These entries must be printed again exactly as they are.

### Saved data entries
Content starts

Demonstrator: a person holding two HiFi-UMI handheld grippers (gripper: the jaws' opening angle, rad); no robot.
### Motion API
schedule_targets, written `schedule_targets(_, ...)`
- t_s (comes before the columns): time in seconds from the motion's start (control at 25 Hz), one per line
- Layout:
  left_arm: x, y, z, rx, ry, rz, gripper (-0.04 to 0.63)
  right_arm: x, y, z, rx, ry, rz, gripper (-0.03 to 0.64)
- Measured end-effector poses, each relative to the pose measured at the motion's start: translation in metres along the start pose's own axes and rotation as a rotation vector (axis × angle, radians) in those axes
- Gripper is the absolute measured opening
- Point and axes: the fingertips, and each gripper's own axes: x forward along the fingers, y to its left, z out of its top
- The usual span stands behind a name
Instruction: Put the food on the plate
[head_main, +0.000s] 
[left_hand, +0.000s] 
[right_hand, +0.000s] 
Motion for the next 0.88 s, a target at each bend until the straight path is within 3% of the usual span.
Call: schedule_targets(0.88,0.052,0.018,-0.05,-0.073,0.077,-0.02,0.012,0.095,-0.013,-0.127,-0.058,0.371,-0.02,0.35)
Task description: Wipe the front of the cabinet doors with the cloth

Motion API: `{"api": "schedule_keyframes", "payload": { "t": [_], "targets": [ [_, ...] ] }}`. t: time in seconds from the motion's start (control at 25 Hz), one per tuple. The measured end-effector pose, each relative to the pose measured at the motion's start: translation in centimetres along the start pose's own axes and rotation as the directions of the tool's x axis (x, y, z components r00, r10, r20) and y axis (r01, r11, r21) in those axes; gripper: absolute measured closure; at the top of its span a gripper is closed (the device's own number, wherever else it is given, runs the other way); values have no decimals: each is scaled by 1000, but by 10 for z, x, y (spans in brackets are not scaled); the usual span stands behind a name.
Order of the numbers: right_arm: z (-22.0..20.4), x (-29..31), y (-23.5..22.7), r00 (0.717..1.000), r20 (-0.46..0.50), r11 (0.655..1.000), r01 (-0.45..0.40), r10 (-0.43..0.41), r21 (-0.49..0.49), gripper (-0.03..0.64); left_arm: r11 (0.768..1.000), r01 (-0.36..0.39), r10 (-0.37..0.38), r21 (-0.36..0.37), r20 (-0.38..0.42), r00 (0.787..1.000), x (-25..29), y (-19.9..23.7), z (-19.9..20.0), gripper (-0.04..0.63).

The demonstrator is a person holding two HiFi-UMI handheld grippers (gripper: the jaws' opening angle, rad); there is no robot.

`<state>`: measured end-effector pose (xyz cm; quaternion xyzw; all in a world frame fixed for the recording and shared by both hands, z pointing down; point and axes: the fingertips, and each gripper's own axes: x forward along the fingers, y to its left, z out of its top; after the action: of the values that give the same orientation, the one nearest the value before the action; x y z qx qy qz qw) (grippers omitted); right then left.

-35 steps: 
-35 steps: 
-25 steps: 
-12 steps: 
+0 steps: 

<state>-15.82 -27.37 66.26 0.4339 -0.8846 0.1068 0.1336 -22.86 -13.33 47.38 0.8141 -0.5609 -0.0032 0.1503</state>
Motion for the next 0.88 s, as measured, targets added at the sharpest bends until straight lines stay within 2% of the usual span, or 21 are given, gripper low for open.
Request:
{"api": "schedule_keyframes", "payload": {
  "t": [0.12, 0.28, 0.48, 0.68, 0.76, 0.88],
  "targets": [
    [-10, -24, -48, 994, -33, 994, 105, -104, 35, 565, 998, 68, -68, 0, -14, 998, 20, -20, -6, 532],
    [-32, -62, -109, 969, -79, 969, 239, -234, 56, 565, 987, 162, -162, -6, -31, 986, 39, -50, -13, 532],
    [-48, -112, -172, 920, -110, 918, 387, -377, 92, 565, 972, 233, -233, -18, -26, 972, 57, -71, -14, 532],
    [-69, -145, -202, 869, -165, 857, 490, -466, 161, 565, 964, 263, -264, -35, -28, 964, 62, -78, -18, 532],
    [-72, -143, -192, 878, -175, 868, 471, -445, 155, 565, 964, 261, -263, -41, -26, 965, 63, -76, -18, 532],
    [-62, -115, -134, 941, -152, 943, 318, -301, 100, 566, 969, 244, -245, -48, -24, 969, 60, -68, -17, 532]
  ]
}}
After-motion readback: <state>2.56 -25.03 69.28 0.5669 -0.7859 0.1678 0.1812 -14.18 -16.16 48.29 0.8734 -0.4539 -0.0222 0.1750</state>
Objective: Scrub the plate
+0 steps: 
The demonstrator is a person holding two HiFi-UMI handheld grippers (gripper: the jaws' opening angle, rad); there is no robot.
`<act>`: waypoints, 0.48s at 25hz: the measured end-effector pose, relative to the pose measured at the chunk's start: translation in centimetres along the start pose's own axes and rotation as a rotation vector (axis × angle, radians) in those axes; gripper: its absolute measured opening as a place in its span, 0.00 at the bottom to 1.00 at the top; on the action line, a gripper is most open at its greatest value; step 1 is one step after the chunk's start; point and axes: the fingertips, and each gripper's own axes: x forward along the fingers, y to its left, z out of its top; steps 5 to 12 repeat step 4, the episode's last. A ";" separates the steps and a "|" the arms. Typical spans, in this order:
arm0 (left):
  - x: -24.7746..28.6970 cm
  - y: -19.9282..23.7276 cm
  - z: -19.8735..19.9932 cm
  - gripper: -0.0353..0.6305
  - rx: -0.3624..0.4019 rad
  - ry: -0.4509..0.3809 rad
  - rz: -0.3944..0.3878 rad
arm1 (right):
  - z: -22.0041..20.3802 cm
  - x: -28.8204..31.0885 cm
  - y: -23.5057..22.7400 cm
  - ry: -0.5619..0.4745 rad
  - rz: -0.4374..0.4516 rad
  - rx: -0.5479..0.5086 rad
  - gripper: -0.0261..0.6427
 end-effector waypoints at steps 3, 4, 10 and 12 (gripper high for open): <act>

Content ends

### Answer box
Demonstrator: a person holding two HiFi-UMI handheld grippers (gripper: the jaws' opening angle, rad); no robot.
### Motion API
schedule_targets, written `schedule_targets(_, ...)`
- t_s (comes before the columns): time in seconds from the motion's start (control at 25 Hz), one per line
- Layout:
  left_arm: x, y, z, rx, ry, rz, gripper (-0.04 to 0.63)
  right_arm: x, y, z, rx, ry, rz, gripper (-0.03 to 0.64)
- Measured end-effector poses, each relative to the pose measured at the motion's start: translation in metres along the start pose's own axes and rotation as a rotation vector (axis × angle, radians) in those axes
- Gripper is the absolute measured opening
- Point and axes: the fingertips, and each gripper's own axes: x forward along the fingers, y to its left, z out of its top
- The usual span stands behind a name
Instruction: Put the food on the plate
[head_main, +0.000s] 
[left_hand, +0.000s] 
[right_hand, +0.000s] 
Motion for the next 0.88 s, a target at each bend until the straight path is within 3% of the usual span.
Call: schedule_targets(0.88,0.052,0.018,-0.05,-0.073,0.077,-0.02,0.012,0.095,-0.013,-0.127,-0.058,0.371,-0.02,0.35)
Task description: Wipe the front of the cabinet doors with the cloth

Motion API: `{"api": "schedule_keyframes", "payload": { "t": [_], "targets": [ [_, ...] ] }}`. t: time in seconds from the motion's start (control at 25 Hz), one per tuple. The measured end-effector pose, each relative to the pose measured at the motion's start: translation in centimetres along the start pose's own axes and rotation as the directions of the tool's x axis (x, y, z components r00, r10, r20) and y axis (r01, r11, r21) in those axes; gripper: absolute measured closure; at the top of its span a gripper is closed (the device's own number, wherever else it is given, runs the other way); values have no decimals: each is scaled by 1000, but by 10 for z, x, y (spans in brackets are not scaled); the usual span stands behind a name.
Order of the numbers: right_arm: z (-22.0..20.4), x (-29..31), y (-23.5..22.7), r00 (0.717..1.000), r20 (-0.46..0.50), r11 (0.655..1.000), r01 (-0.45..0.40), r10 (-0.43..0.41), r21 (-0.49..0.49), gripper (-0.03..0.64); left_arm: r11 (0.768..1.000), r01 (-0.36..0.39), r10 (-0.37..0.38), r21 (-0.36..0.37), r20 (-0.38..0.42), r00 (0.787..1.000), x (-25..29), y (-19.9..23.7), z (-19.9..20.0), gripper (-0.04..0.63).

The demonstrator is a person holding two HiFi-UMI handheld grippers (gripper: the jaws' opening angle, rad); there is no robot.

`<state>`: measured end-effector pose (xyz cm; quaternion xyzw; all in a world frame fixed for the recording and shared by both hands, z pointing down; point and axes: the fingertips, and each gripper's own axes: x forward along the fingers, y to its left, z out of its top; after the action: of the values that give the same orientation, the one nearest the value before the action; x y z qx qy qz qw) (grippers omitted); right then left.

-35 steps: 
-35 steps: 
-25 steps: 
-12 steps: 
+0 steps: 

<state>-15.82 -27.37 66.26 0.4339 -0.8846 0.1068 0.1336 -22.86 -13.33 47.38 0.8141 -0.5609 -0.0032 0.1503</state>
Motion for the next 0.88 s, as measured, targets added at the sharpest bends until straight lines stay within 2% of the usual span, or 21 are given, gripper low for open.
Request:
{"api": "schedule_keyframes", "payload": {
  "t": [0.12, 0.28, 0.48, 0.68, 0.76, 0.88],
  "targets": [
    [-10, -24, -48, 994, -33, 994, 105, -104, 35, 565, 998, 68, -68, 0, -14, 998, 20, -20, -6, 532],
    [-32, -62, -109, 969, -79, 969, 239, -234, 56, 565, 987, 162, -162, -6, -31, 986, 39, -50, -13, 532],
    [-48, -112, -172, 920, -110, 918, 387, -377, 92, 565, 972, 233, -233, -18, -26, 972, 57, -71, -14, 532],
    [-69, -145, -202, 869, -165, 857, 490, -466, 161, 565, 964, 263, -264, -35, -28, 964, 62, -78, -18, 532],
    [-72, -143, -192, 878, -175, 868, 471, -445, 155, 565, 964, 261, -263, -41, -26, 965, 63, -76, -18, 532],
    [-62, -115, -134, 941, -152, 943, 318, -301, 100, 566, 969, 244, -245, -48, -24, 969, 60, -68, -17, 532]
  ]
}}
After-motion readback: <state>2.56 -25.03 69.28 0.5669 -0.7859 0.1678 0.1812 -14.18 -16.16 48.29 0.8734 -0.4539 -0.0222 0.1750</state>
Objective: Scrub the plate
+0 steps: 
The demonstrator is a person holding two HiFi-UMI handheld grippers (gripper: the jaws' opening angle, rad); there is no robot.
`<act>`: waypoints, 0.48s at 25hz: the measured end-effector pose, relative to the pose measured at the chunk's start: translation in centimetres along the start pose's own axes and rotation as a rotation vector (axis × angle, radians) in those axes; gripper: its absolute measured opening as a place in its span, 0.00 at the bottom to 1.00 at the top; on the action line, a gripper is most open at its greatest value; step 1 is one step after the chunk's start; point and axes: the fingertips, and each gripper's own axes: x forward along the fingers, y to its left, z out of its top; steps 5 to 12 repeat step 4, the episode's last. A ";" separates the steps and a "|" the arms. Typical spans, in this order:
arm0 (left):
  - x: -24.7746..28.6970 cm
  - y: -19.9282..23.7276 cm
  - z: -19.8735..19.9932 cm
  - gripper: -0.0353..0.6305
  - rx: -0.3624..0.4019 rad
  - ry: -0.4509..0.3809 rad
  - rz: -0.3944..0.3878 rad
arm1 (right):
  - z: -22.0041..20.3802 cm
  - x: -28.8204..31.0885 cm
  - y: -23.5057..22.7400 cm
  - ry: -0.5619..0.4745 rad
  - rz: -0.4374..0.4516 rad
  - rx: -0.5479..0.5086 rad
  - gripper: -0.0261..0.6427
 end-effector waypoints at steps 3, 4, 10 and 12 (gripper high for open): <act>

This concludes the exercise.